Start of Materials provided
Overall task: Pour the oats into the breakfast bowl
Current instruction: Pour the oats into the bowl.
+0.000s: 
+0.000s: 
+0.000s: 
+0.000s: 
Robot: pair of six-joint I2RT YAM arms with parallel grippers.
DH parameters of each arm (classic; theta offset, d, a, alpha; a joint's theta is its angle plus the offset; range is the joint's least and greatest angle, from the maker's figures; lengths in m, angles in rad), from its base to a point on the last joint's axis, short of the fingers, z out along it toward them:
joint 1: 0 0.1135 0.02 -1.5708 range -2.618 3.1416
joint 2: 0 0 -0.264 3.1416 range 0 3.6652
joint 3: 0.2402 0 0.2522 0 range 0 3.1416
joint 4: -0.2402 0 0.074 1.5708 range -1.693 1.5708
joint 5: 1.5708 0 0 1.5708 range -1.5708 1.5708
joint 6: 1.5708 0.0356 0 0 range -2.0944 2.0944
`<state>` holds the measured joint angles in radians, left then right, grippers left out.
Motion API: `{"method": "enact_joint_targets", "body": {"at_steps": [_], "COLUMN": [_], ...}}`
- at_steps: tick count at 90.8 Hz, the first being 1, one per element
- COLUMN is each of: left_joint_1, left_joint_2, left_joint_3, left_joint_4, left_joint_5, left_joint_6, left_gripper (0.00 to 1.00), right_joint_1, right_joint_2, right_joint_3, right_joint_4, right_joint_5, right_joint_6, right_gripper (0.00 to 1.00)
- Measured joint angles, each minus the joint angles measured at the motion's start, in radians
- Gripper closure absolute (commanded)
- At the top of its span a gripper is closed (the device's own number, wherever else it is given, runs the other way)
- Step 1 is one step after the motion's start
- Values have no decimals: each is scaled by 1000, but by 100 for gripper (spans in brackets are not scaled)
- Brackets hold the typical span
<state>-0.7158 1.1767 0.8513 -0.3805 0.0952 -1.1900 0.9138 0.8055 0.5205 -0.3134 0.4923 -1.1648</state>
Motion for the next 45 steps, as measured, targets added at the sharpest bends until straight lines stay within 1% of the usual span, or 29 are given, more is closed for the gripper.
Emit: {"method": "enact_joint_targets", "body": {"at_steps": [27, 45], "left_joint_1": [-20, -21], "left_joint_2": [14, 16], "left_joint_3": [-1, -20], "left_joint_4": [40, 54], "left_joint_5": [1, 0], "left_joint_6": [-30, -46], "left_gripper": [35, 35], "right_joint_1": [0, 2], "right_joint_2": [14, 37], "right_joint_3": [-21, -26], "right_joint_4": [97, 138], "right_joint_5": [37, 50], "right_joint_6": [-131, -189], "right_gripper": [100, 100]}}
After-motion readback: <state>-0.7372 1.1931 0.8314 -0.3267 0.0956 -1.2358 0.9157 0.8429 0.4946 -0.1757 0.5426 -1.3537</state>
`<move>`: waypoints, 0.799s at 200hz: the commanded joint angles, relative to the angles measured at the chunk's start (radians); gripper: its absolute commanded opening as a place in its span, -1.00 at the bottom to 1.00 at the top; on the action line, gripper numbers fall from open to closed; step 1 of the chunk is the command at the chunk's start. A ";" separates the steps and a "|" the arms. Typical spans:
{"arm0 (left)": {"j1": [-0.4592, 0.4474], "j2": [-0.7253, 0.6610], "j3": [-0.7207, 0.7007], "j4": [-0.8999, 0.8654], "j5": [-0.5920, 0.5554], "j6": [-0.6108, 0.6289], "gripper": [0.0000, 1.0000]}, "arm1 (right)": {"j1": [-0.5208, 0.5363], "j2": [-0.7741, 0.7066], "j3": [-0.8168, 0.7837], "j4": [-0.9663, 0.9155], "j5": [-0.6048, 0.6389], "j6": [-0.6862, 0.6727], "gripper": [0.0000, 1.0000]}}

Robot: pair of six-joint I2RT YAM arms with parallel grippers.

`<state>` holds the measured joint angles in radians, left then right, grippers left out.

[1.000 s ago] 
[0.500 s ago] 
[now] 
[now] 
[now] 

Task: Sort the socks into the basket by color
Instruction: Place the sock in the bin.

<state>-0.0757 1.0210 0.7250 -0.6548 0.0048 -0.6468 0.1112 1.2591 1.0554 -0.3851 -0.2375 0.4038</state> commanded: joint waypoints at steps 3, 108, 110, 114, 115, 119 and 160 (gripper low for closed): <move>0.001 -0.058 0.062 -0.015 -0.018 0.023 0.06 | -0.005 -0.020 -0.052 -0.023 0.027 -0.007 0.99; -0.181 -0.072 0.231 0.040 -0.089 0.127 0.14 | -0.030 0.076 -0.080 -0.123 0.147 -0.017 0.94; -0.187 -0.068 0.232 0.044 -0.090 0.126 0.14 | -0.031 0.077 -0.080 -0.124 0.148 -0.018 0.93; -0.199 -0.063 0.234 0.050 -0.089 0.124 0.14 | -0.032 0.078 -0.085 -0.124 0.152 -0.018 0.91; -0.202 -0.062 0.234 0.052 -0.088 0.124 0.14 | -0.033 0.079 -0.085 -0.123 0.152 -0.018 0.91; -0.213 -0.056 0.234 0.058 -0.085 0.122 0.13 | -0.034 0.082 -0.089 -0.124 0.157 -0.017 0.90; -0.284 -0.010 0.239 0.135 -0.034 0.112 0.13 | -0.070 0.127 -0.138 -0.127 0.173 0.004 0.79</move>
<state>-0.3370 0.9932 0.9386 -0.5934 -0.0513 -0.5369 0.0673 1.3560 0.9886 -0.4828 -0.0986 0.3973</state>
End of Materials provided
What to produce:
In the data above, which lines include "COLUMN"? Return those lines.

Answer:
Motion API: `{"method": "enact_joint_targets", "body": {"at_steps": [_], "COLUMN": [_], ...}}`
- COLUMN is each of: left_joint_1, left_joint_2, left_joint_3, left_joint_4, left_joint_5, left_joint_6, left_gripper (0.00 to 1.00), right_joint_1, right_joint_2, right_joint_3, right_joint_4, right_joint_5, right_joint_6, right_gripper (0.00 to 1.00)

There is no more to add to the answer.